Er nickte kur, nahm es mir ab und schlug es auf.
Kurz überflog er nochmal den letzten Wunsch und setzte einen Hacken dahinter. Dann blätterte Moritz eine Seite weiter. Ich las langsam was darauf stand.
‚Ich will, dass sich alle mit Bruno verstehen und ihn besser kennenlernen. Denn dann merken sie erst was für ein guter Mensch er ist.‘
Bruno. Den, der eigentlich schuld an ihrem Tod ist, sollen wir jetzt besuchen? Und uns sogar mit ihm verstehen?
Er hat nie nach Bellas Tod auch nur einmal gefragt wie es uns geht. Ja, er hatte bestimmt genauso viel damit zu kämpfen, doch wir hätten wenigstens mal reden können.
Erfahren können, wie es wirklich geschehen ist.
„Wenn du das nicht tun willst, verstehe ich das.“, sagte Moritz.
Er wusste wie schwer es für mich damals war, Bruno auch nur annähernd zu verzeihen. Aber es war Bellas Wunsch, dass wir uns mit ihm verstehen. Auch wenn sie damals noch nicht wusste, dass er die Schuld an ihrem Tod trägt.
„Schon okay.“ Mein Herz schlug schnell, auch wenn es keinen triftigen Grund dafür hatte.Eine halbe Stunde später saßen wir im Auto von Moritz Mutter. Moritz hatte von ein paar Freunden die Adresse von Bruno herausgefunden.
Draußen schneite es schonwieder, es war mitten am Nachmittag und die Leute stürmten nur so die Geschäfte an denen wir vorbeifuhren. Klar, morgen war Weihnachten. Da wollte jeder noch etwas haben. Weihnachten, das Fest der Liebe, der Versöhnung. Vielleicht war ja heute genau der richtige Zeitpunkt um so einen großen Schritt zu tun. Es kostete mich wahnsinnig viele Überwindung und ich weis nicht was genau mich dazu gebracht hatte diese Sache durchzuziehen.

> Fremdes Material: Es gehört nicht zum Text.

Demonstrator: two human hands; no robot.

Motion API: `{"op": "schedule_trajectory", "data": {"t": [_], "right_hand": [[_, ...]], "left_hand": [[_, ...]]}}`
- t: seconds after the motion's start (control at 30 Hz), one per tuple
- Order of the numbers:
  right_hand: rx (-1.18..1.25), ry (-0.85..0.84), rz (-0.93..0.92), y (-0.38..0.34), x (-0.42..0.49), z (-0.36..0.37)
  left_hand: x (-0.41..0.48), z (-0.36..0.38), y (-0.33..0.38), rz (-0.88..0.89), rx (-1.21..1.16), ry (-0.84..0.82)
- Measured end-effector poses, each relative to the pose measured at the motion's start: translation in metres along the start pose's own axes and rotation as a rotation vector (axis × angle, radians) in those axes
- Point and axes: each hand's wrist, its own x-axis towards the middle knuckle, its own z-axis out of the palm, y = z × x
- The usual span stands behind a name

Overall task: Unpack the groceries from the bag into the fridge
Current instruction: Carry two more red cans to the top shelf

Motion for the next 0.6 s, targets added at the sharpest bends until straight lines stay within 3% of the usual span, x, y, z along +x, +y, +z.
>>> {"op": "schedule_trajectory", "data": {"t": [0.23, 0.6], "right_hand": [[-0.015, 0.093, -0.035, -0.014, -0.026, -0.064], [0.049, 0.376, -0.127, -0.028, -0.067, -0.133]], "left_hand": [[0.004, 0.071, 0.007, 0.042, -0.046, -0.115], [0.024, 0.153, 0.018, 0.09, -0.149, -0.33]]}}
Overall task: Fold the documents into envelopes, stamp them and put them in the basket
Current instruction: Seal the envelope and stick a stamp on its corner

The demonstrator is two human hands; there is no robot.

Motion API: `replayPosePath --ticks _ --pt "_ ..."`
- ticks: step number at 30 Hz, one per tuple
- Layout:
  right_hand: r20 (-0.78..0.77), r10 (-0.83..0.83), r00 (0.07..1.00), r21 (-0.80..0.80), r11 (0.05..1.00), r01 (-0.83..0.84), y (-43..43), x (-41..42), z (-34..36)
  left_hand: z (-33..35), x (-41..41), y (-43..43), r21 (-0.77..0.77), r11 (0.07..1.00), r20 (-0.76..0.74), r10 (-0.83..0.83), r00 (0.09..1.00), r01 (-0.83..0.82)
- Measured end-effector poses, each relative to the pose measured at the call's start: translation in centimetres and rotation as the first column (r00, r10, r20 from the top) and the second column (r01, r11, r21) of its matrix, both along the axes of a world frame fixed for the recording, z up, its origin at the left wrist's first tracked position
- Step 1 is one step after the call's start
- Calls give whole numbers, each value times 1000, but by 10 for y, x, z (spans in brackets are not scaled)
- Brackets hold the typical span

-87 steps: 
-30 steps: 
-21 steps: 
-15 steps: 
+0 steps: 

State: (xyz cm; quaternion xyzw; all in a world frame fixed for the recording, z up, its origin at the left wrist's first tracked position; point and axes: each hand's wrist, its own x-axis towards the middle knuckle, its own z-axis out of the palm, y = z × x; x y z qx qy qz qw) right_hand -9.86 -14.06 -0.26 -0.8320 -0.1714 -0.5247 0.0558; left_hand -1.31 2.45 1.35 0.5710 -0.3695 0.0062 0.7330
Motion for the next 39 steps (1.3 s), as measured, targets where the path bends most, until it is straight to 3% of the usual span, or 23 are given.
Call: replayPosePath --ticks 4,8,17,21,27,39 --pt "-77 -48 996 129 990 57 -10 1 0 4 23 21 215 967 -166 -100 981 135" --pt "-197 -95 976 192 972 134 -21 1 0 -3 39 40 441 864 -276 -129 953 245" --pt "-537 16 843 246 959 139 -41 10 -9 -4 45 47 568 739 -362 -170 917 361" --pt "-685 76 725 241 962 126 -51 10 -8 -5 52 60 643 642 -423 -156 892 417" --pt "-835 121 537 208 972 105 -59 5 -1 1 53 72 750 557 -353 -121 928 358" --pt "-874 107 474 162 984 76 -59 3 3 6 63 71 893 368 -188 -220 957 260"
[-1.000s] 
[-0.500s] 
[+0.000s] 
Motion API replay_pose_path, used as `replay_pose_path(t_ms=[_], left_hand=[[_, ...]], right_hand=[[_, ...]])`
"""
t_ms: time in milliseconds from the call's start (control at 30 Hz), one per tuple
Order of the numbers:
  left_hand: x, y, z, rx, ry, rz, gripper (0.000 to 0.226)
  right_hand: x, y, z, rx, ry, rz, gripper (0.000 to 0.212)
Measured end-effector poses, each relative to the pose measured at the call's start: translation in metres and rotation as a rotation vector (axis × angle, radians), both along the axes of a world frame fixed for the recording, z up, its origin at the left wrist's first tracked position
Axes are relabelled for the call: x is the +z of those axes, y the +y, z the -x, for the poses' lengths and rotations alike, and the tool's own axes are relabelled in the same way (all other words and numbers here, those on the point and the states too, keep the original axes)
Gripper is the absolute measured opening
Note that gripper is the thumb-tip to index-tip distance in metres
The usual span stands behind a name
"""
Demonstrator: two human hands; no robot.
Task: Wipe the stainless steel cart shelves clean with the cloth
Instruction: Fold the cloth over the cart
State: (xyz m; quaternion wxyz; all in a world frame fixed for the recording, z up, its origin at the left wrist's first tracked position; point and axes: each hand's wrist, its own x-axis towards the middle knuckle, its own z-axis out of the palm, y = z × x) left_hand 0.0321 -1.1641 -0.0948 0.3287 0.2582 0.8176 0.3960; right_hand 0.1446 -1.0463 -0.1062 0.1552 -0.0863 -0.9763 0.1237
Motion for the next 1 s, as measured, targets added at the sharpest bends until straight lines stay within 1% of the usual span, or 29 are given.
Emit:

Nicht lange fuhren wir. Schon bald hielt Moritz Mutter vor einem riesigen Plattenbau. Die Gegend hier war nicht gerade eine der schönen und ich war ziemlich skeptisch.
Mit der Adresse in de Hand liefen wir das Treppenhaus hinauf.
Hausnummer 15. Also ziemlich weit oben. Der Plattenbau hatte keinen Fahrstuhl, so kämpften wir uns den Weg in den fünften Stock zu Fuß.
Und da war sie. Nummer 15. Gleich würde ich Bruno sehen, schneller als ich je erwartete hätte.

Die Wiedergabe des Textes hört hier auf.